J. T. Roane on June Jordan’s Intellectual Thought and Political Vision | City & Regional Planning Speaker Series

Drawing from his draft intellectual biography of writer/activist June Jordan, J. T. Roane engages Jordan's approaches to environmental and social crises from the 1964 Harlem "riot" until her death in 2002, with a particular emphasis on her contributions to planning and critical Black ecological consciousness. The lecture starts with an experimental short film.
About the speaker
J. T. Roane is assistant professor of Africana studies and geography and Andrew W. Mellon Chair in Global Racial Justice in the Institute for the Study of Global Racial Justice at Rutgers University.
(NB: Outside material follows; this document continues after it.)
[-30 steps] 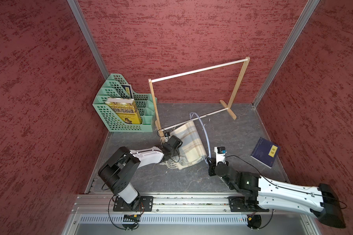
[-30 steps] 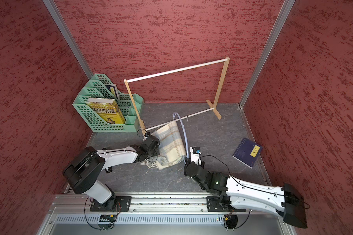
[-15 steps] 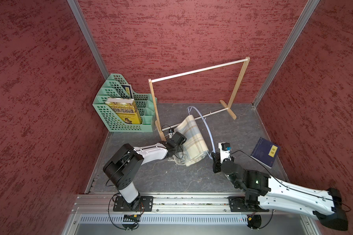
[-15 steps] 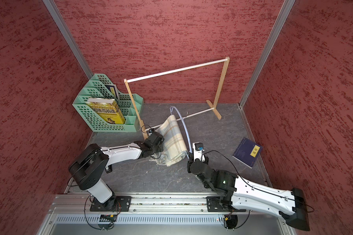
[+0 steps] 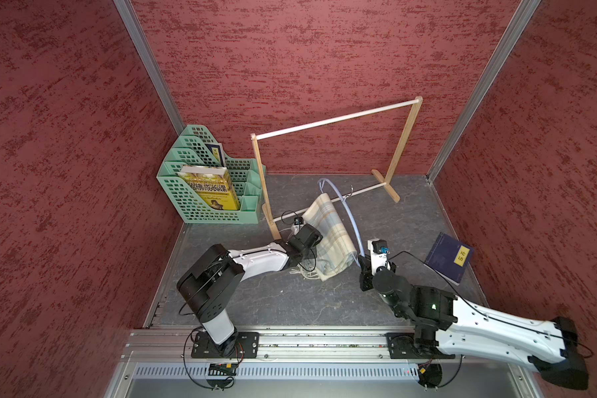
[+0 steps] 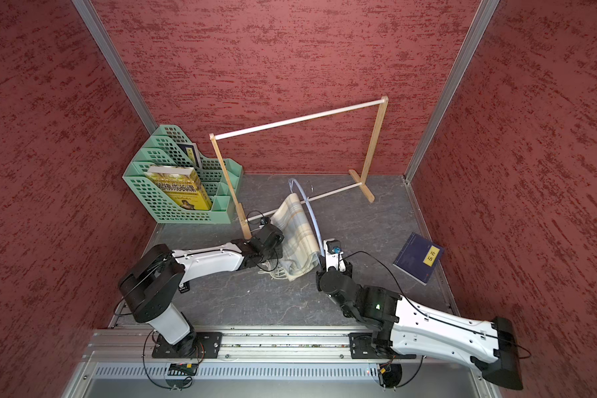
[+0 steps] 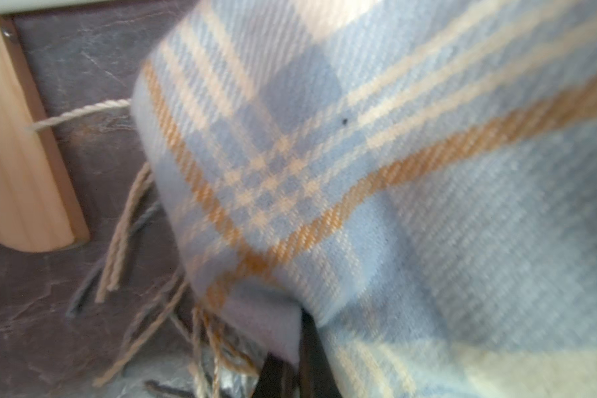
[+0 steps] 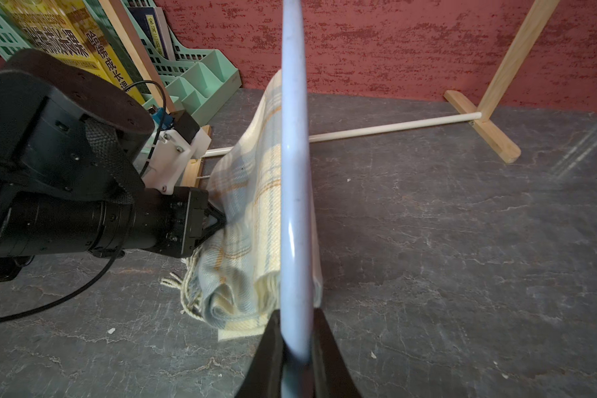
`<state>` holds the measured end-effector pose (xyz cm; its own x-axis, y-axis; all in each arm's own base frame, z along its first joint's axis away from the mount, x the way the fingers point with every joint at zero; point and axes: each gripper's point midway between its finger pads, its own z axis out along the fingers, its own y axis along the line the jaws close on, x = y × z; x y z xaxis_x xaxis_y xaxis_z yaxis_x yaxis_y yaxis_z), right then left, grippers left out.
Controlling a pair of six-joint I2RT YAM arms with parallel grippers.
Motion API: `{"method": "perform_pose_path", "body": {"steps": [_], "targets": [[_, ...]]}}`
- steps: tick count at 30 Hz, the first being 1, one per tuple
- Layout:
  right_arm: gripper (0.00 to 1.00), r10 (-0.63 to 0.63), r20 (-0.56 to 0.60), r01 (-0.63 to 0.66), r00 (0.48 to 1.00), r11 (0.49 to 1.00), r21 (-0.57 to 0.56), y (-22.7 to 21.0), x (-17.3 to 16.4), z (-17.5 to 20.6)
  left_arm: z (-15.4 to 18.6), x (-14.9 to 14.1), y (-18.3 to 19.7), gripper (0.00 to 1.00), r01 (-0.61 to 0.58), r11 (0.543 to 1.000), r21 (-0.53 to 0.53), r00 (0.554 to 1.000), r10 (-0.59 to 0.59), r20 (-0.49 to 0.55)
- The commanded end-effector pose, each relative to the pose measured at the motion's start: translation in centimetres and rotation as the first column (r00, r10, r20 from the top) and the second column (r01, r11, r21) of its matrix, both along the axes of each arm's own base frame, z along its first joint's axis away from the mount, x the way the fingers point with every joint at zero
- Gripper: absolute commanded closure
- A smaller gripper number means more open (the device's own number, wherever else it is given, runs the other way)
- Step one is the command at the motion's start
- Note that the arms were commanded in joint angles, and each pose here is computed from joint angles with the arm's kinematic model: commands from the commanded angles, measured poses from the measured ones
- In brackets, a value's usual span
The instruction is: Hang the scarf on the hanger
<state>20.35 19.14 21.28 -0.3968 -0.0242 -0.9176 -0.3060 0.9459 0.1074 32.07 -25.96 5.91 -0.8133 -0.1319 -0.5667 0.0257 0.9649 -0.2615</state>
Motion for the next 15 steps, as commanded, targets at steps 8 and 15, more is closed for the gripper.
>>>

He received his PhD in history from Columbia University and he is a 2008 graduate of the Carter G. Woodson Institute at the University of Virginia. His book Dark Agoras: Insurgent Black Social Life and the Politics of Place was published in 2023 with New York University Press. Roane's short experimental film Plot received support from Princeton's Crossroads Fellowship. He also currently serves as a member of Just Harvest—Tidewater, an Indigenous- and Black-led organization building toward food sovereignty and justice in Virginia’s historical plantation region through political and practical education. Roane is also a 2023–2024 visiting scholar in the Charles Warren Center for Studies in American History at Harvard University.